= WORK ORDER =
Which lines in the records below contain the word "grateful"? Copy each one.

Start of INPUT

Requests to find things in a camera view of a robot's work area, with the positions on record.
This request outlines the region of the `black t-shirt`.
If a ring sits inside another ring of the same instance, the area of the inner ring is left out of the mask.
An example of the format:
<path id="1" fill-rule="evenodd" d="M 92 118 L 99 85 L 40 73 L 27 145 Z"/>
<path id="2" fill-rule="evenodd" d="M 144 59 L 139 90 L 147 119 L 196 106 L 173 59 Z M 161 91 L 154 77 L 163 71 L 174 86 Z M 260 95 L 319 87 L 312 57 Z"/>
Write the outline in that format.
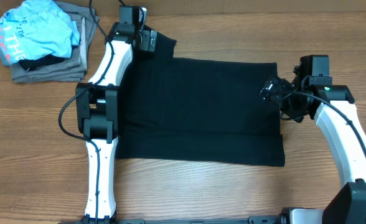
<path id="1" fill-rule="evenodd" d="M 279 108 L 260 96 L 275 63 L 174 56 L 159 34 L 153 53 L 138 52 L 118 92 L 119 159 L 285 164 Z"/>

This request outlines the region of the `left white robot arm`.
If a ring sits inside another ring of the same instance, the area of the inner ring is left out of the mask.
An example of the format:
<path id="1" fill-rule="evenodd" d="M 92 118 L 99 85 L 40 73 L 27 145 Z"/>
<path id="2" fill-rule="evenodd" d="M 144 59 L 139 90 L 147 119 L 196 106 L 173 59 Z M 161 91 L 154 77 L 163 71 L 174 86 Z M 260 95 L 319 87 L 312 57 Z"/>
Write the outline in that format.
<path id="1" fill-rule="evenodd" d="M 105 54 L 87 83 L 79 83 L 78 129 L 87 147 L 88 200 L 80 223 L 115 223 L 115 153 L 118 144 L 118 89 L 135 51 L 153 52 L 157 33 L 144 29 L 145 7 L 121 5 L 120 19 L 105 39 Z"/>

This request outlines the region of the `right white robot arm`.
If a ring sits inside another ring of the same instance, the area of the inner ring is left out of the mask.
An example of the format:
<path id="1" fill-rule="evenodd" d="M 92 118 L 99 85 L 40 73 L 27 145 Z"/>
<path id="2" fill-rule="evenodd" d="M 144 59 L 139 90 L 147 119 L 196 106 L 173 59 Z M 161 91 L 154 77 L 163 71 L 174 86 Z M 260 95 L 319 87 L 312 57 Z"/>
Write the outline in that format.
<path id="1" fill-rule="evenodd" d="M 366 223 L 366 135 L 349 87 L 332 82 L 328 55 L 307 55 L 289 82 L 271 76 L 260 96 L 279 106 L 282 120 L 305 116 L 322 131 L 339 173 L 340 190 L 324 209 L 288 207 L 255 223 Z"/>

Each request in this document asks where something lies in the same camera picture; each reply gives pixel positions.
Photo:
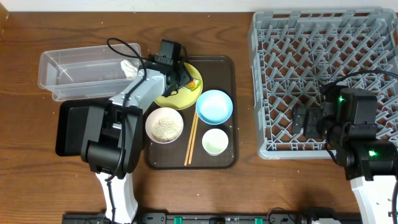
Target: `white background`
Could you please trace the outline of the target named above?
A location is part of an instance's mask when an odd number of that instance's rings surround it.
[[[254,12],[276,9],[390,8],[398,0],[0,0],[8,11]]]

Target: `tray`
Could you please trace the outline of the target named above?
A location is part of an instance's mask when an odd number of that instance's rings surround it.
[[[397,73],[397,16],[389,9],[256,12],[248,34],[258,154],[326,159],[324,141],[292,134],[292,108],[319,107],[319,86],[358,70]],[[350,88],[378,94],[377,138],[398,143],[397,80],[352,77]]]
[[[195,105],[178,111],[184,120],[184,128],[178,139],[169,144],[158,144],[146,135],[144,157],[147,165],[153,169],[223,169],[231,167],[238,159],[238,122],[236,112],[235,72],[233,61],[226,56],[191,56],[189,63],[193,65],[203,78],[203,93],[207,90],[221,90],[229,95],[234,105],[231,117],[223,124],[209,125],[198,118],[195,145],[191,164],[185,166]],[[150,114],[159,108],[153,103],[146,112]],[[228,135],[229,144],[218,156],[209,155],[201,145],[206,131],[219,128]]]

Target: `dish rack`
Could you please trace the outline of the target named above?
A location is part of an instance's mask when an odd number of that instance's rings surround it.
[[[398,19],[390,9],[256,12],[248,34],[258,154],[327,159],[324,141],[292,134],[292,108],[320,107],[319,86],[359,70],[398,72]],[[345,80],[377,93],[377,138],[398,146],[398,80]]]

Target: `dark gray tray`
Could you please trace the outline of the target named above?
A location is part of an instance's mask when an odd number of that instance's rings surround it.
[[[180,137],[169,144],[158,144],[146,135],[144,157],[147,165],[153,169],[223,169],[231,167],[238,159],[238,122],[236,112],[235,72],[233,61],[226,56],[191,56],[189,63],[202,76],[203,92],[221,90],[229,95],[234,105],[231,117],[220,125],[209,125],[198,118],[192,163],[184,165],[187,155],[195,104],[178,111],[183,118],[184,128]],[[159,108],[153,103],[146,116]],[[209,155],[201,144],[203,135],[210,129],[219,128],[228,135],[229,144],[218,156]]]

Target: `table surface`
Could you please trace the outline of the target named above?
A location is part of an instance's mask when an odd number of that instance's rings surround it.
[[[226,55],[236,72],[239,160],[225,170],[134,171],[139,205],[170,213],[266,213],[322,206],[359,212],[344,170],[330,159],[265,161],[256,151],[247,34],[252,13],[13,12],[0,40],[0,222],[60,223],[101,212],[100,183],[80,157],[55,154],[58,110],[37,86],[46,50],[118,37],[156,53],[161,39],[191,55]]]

End of INPUT
Start of INPUT

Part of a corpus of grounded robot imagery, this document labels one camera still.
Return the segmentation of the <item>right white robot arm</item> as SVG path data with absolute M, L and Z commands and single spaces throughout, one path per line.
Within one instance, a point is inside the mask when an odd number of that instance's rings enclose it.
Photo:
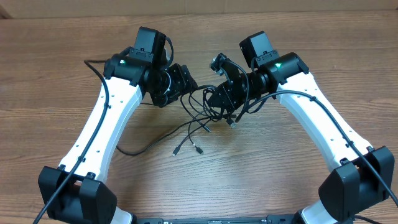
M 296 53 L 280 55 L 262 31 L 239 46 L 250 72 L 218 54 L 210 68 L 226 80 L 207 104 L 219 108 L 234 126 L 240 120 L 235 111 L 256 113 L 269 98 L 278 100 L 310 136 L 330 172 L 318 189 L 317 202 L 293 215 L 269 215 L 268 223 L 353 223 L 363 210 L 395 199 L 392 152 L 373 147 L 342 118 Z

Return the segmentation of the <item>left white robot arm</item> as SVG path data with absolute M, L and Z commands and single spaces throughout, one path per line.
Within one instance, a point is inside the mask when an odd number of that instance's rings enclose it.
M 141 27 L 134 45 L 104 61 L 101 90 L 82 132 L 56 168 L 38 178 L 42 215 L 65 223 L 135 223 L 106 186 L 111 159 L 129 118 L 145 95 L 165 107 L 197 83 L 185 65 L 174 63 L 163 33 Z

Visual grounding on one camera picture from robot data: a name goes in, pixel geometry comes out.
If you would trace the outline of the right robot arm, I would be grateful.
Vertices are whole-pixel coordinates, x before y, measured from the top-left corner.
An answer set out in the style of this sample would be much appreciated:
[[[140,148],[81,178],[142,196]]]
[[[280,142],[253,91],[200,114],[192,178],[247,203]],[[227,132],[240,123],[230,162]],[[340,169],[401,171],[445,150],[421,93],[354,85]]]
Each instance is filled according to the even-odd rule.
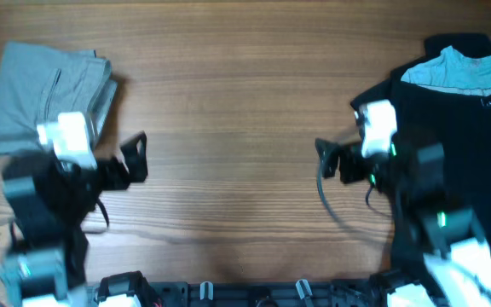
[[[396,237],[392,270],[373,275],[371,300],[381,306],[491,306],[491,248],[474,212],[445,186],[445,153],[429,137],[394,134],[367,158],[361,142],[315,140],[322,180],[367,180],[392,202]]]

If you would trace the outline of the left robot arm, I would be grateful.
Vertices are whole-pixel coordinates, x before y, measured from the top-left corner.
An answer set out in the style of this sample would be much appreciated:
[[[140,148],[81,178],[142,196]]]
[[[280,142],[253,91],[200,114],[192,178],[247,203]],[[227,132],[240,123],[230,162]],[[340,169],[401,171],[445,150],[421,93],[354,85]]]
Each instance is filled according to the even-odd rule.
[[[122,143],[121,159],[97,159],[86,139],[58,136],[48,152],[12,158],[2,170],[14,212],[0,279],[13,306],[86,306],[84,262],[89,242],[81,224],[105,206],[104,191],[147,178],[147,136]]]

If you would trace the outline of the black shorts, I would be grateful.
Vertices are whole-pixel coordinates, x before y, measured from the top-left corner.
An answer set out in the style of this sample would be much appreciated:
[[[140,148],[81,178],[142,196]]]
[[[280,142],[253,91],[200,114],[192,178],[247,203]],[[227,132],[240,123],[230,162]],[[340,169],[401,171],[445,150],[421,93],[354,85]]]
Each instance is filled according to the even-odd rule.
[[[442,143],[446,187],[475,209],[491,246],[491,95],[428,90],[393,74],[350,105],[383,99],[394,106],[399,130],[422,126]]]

End of INPUT
Start of INPUT

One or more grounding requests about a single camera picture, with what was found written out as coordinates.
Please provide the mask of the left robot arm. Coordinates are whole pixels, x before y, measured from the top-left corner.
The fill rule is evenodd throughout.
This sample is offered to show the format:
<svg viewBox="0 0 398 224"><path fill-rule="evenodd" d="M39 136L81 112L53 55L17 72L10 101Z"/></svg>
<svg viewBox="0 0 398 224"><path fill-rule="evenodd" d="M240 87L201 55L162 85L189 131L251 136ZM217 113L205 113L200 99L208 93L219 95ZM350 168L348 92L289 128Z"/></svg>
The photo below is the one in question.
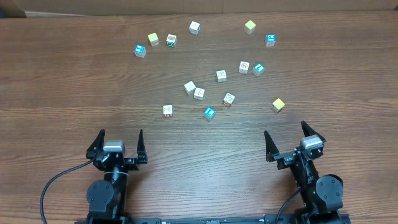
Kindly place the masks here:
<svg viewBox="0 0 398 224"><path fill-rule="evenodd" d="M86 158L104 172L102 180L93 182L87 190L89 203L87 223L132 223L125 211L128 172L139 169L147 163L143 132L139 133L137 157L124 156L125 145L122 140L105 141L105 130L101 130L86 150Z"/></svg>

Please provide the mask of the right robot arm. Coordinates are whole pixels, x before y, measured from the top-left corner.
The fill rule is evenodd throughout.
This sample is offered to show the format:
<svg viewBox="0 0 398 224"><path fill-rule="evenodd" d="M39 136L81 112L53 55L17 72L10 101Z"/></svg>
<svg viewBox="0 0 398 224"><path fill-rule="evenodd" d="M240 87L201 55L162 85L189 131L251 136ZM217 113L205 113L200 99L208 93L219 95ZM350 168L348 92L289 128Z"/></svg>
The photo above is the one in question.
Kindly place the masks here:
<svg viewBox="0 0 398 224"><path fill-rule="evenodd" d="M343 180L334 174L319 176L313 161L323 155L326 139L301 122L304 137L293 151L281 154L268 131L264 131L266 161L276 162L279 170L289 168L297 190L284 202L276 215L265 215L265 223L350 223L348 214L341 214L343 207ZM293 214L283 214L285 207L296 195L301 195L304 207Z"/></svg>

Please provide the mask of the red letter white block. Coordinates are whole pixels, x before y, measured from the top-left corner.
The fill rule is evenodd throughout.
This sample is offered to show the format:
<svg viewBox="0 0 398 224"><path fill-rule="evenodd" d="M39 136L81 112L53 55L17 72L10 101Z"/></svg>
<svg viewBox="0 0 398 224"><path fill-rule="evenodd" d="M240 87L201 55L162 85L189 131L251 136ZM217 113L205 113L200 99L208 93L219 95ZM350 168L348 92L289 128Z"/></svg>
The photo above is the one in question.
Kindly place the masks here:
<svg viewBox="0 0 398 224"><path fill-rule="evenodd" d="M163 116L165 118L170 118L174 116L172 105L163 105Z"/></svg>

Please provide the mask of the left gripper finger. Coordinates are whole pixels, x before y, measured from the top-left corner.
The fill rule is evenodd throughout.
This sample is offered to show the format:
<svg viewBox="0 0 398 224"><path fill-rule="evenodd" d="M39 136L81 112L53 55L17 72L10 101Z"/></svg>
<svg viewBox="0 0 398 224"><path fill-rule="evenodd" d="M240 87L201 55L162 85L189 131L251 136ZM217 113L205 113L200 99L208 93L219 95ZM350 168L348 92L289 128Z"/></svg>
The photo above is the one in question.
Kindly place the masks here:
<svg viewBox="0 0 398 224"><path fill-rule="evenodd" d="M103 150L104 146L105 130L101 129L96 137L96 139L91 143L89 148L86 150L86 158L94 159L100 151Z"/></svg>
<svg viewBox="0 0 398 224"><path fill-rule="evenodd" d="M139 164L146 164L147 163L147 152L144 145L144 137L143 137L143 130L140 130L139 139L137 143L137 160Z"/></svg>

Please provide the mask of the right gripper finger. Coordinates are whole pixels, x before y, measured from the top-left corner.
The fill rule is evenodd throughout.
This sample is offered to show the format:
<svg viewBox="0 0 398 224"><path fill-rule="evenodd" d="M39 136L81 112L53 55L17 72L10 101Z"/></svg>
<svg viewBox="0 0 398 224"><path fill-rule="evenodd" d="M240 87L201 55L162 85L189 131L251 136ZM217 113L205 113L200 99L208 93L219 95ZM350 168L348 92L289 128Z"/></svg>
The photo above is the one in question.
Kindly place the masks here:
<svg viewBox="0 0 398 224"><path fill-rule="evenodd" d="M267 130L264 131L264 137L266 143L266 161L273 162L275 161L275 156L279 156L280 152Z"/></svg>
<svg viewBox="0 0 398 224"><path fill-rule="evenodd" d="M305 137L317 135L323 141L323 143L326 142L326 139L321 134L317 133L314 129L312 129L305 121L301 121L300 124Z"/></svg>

End of INPUT

= OUTPUT FOR THIS TASK =
If you would trace the outline of the right robot arm, I would be grateful.
If you would trace the outline of the left robot arm, I would be grateful.
If you would trace the outline of the black shorts, I would be grateful.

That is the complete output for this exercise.